Labeaume bien en selle

Karine Gagnon
Si le gouvernement Legault comptait sur le départ du maire, en 2021, pour larguer le projet de tramway, il pourrait être forcé de revoir sa stratégie.
Notre sondage Léger-Le Journal démontre en effet clairement qu’à un an des élections, non seulement les gens appuieraient toujours Régis Labeaume en majorité, mais que le dossier du tramway constitue le principal enjeu qui influence leur choix.
La sauvegarde du projet de réseau structurant constitue l’un des motifs qui pourraient inciter le maire à solliciter un nouveau mandat, comme il l’a indiqué lors d’une entrevue éditoriale avec Le Journal la semaine dernière.
Quoi qu’il en soit, la sortie du ministre des Transports, qui réagissait au rapport dévastateur du BAPE, hier, fait ressortir deux points majeurs.
La bonne nouvelle, c’est que le gouvernement du Québec appuie toujours le projet de tramway. La moins bonne, c’est qu’à vouloir desservir trop de territoire en partant, il fera exactement ce qu’il dit vouloir éviter : jeter le bébé avec l’eau du bain.
Il existe en effet un réel danger à vouloir réduire le tracé du tramway pour supposément mieux desservir les banlieues, comme le proposait hier le premier ministre.
Des experts ont fréquemment expliqué que, pour être attrayant, un réseau structurant devait être fréquent, rapide, confortable et fiable. Si les gens ne voient pas de gains suffisants lorsqu’ils l’utilisent, ils vont tout simplement passer leur tour.
Par phases
C’est un peu comme si le gouvernement voyait le projet à l’envers.
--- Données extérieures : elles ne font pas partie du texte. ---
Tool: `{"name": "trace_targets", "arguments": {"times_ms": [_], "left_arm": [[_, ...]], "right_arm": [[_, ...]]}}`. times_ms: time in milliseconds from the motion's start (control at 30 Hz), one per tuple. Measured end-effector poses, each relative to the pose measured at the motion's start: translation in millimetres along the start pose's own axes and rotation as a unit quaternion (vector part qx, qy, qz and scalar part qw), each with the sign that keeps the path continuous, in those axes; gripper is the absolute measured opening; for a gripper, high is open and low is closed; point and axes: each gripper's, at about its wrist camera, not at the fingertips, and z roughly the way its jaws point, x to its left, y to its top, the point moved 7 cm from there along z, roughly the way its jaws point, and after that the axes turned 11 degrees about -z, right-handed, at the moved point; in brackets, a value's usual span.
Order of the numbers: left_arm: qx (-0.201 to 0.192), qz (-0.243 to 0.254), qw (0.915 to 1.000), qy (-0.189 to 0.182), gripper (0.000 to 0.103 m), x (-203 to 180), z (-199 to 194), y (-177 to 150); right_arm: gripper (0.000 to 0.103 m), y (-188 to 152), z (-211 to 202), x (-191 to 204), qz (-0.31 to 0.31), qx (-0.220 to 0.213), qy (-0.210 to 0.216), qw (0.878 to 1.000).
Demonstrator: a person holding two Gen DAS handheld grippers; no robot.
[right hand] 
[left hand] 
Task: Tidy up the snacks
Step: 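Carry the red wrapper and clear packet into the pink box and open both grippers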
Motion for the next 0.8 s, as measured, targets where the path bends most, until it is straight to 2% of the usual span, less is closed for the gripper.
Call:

Il devrait le considérer comme une première grande phase, qui pourra être bonifiée par la suite. Comme ça se fait partout ailleurs.
Lors de son inauguration en 1966, le métro de Montréal comptait 26 stations et trois lignes qui parcouraient 22 kilomètres. Plusieurs ajouts et prolongements ont ensuite été effectués au fil des ans, pour arriver aujourd’hui avec 68 stations, réparties sur quatre lignes et 71 kilomètres.
Un réseau de transport structurant évolue en plusieurs étapes, à cause des coûts élevés.
Au lieu de ça, on veut satisfaire tout le monde, desservir la totalité du territoire, mais sans prévoir un sou de plus que les 3,3 milliards. Ce fut une erreur stratégique du maire Labeaume d’exclure cette possibilité de réclamer plus.
Troisième lien
Il était par ailleurs plutôt marrant de voir le ministre Bonnardel sauter sur l’occasion de revoir le projet de tramway pour retarder encore la présentation du troisième lien. Celle-ci devait avoir lieu l’hiver dernier, mais a été repoussée au printemps, puis à l’été, puis à l’automne, et l’est encore.
La CAQ a osé promettre, en 2018, d’amorcer la construction du projet à l’intérieur du présent mandat. Au rythme où vont les choses, il est difficile de voir ce qu’ils pourront faire d’autre qu’une pelletée de terre symbolique et... risible.